Monday, August 30, 2004

Wednesday will be the beginning of the end for Kerry

I’m putting my “pundit” status on the line to make the following prediction: after a cruel August, September 1st will be the single worst day for the disintegrating Kerry campaign.

I’m basing this prediction on two events scheduled for Wednesday: Kerry’s appearance before the American Legion and Zell Miller’s keynote address at the Republican National Convention.

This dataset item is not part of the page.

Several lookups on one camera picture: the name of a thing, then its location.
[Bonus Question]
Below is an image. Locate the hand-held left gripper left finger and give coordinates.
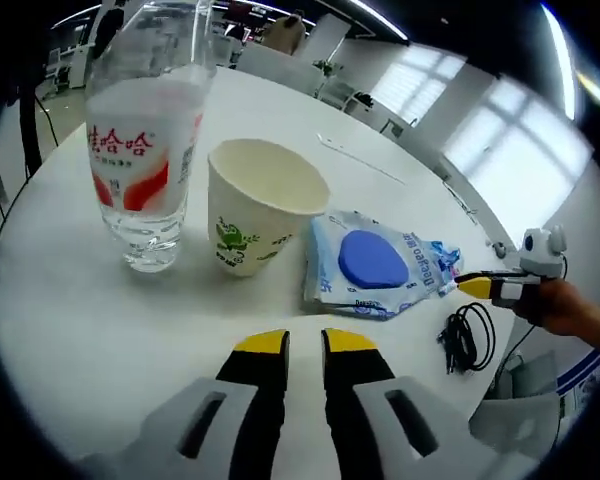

Kerry is breaking with tradition to address the American Legion convention in Nashville, Tennessee; so, right from the start, he’s failing to extend the same courtesy to yield the spotlight that Bush did during the Democratic convention. It will smack of either political gamesmanship or just plain impoliteness (or, perhaps, creeping desperation?) And that’s before Kerry even opens his mouth. The American Legion is likely to give the Senator a cool reception, if the reaction of the Veterans of Foreign Wars is a precedent:

Kerry received his most enthusiastic response from 6,000 VFW members when he strongly advocated improving health care, disability and other benefits for veterans. But overall, he was received here far less enthusiastically than was Bush, who generated two standing ovations during his speech. By contrast, Kerry's audience offered cordial and polite applause, with one detractor heckling the Massachusetts senator.
That meeting was before the Swift Boat Vets ad campaign really took off. By now the Legionnaires have fully digested the consequences of Kerry’s anti-war activities after he returned from Vietnam. They should be reminded of this also:

The RNC notes that Kerry criticized the VFW and American Legion in a 1971 book: "We will not quickly join those who march on Veterans Day waving small flags, calling to memory those thousands who died for the 'greater glory of the United States.' ... We will not readily join the American Legion and the Veterans of Foreign Wars," he wrote.
Since Senator Splunge can’t make up his mind on troop deployments, watch for him to pander on veterans' health benefits (that the Bush administration increased funding by 40%). The problem with this approach is the upper-cut in this Wednesday one-two punch: Zell Miller’s primetime speech on John Kerry’s diaphanous Senate career

John Kerry's "miserable record" over the course of his 19-year Senate career will be a focus of Sen. Zell Miller's highly anticipated speech at the Republican National Convention, the renegade Georgia Democrat told The Post.
In nearly two decades in the U.S. Senate, Kerry has sponsored three pieces of legislation that passed into law. When he bothers to show up at all, he has amassed arguably the most liberal voting record in the Senate, reflexively taking the Ted Kennedy line on economic and military matters. In the 1990s, as Al-Qaeda nefariously planned, John Kerry skipped 76% of the meetings of the Senate Intelligence Committee. There’s a reason John Kerry devoted a blink-and-you’ll-miss-it twenty seconds to his Senate career during his acceptance speech to the Democrats last month – he’s justifiably ashamed of it.

So, if my instincts are correct, Wednesday will be the day we will see with a new clarity the other sides of John Kerry. The American Legion meeting (with the help of the Swiftees) will remind us of the anti-war activist who called himself a hero even as he accused his “band of brothers” of war atrocities. Then Zell Miller will remind us of the Senator who consistently voted to raise taxes, block defense bills, and otherwise rubberstamp the decisions of the senior Massachusetts Senator.